**TASK INSTRUCTIONS:**
Count the lines of the records below that hold the word "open", and give only the number.

**Recorded data:**
BEGIN

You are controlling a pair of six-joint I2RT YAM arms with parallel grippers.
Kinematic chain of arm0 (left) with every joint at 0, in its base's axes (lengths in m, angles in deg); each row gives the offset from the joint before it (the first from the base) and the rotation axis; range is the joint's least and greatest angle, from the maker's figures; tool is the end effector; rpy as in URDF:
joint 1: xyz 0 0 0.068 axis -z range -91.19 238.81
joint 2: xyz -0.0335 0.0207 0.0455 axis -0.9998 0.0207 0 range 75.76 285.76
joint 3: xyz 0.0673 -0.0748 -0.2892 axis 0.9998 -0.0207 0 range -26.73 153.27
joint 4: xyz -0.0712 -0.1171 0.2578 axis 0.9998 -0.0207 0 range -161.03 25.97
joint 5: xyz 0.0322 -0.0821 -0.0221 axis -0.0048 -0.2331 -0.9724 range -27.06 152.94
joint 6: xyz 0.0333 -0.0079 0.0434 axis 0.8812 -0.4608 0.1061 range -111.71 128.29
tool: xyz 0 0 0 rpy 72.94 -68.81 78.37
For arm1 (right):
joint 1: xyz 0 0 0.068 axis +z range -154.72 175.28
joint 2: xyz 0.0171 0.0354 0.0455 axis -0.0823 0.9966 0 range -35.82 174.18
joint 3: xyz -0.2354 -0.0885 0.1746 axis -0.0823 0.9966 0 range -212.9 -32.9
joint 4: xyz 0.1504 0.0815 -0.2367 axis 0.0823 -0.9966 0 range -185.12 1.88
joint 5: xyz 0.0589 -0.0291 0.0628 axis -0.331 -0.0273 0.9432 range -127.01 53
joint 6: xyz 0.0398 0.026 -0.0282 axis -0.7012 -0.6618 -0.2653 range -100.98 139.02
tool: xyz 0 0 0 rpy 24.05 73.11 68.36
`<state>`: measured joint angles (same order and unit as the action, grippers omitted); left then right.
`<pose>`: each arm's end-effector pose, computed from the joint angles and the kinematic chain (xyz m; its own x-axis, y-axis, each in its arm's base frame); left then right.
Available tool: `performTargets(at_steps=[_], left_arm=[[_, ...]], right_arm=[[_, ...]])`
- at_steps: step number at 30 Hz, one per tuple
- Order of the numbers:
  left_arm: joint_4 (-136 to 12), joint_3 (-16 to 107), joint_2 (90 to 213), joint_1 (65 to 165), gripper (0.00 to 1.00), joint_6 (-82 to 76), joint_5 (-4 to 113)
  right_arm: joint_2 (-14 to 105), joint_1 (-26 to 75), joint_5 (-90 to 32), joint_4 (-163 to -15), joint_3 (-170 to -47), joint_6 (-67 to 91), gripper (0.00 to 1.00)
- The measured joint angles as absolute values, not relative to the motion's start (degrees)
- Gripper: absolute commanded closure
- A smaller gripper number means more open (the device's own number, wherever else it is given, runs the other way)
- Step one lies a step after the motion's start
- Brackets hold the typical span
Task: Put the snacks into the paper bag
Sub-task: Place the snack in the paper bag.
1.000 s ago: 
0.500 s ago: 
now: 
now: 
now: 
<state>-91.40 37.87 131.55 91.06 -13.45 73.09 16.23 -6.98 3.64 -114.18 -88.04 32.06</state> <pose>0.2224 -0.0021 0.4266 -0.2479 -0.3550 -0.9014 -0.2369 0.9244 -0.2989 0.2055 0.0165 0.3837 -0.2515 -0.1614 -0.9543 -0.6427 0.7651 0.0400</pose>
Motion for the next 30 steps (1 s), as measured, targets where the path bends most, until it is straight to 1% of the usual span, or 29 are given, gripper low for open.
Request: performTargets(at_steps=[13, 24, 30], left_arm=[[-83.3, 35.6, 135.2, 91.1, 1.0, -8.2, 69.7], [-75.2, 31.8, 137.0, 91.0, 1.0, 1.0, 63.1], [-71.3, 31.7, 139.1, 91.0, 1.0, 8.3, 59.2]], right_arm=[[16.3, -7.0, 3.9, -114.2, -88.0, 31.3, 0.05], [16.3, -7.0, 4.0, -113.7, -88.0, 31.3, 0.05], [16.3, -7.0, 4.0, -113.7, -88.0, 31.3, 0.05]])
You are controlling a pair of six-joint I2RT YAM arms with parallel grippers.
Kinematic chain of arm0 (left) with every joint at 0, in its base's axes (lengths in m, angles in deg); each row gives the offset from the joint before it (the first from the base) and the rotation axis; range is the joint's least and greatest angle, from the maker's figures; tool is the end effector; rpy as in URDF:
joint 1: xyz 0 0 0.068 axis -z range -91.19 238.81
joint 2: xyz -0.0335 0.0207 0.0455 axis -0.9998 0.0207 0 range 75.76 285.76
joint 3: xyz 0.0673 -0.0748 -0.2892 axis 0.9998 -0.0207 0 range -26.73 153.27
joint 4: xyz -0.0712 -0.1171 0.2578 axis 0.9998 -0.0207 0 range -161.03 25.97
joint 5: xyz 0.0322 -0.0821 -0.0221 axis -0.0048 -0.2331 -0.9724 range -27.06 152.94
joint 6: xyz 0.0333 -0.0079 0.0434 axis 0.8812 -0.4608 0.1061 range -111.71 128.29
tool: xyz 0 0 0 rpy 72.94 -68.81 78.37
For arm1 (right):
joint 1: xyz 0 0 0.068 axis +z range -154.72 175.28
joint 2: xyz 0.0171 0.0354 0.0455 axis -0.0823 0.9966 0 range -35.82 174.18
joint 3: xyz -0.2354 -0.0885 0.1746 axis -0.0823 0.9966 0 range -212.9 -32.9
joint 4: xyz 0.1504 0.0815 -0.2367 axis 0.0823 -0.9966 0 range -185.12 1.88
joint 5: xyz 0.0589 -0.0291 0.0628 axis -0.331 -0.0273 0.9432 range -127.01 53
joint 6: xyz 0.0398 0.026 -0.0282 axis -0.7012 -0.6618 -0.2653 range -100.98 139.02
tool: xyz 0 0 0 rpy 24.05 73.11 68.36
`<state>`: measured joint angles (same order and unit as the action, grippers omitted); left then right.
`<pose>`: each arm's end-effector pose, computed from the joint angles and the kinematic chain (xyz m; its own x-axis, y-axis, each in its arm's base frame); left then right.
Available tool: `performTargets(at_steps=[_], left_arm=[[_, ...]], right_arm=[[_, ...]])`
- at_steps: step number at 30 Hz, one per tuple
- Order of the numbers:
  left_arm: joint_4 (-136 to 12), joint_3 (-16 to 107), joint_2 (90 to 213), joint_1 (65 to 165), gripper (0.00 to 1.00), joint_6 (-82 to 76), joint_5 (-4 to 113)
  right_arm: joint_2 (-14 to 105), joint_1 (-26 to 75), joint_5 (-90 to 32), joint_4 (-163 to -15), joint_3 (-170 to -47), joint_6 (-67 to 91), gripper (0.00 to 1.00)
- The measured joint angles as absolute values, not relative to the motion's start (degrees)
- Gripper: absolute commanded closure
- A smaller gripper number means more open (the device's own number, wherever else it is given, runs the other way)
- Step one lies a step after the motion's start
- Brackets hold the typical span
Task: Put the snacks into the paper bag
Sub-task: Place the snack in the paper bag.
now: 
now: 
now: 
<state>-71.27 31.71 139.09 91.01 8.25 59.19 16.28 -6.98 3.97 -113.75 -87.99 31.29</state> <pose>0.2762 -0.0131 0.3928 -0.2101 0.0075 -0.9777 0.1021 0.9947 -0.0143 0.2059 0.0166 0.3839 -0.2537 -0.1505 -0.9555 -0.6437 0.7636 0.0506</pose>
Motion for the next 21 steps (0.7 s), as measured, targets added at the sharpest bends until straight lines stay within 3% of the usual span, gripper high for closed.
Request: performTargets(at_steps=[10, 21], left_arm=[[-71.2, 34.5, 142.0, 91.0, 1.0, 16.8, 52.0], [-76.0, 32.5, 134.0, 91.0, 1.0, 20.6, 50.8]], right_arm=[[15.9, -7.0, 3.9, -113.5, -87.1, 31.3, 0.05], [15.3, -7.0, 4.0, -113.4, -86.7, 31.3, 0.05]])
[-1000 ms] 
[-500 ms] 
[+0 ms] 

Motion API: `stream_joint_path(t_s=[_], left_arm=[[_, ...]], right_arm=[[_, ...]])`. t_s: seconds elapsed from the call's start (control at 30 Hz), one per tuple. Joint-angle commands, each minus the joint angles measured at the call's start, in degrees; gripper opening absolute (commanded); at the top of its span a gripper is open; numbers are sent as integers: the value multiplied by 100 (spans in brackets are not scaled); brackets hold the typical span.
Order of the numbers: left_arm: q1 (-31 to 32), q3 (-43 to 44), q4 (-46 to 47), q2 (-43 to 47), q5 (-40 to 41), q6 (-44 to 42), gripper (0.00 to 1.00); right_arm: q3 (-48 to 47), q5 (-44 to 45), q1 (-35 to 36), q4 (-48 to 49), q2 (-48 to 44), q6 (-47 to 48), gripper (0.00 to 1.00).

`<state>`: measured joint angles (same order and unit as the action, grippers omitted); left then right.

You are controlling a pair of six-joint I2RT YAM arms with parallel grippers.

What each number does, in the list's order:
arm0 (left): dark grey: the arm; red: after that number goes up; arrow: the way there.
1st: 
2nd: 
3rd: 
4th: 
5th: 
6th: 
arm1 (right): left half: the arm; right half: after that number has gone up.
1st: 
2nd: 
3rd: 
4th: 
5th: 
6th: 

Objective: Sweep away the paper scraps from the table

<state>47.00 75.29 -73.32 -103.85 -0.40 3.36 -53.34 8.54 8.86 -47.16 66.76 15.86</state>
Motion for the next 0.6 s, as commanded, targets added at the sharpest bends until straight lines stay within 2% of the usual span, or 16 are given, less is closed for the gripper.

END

**WORKED SOLUTION:**
4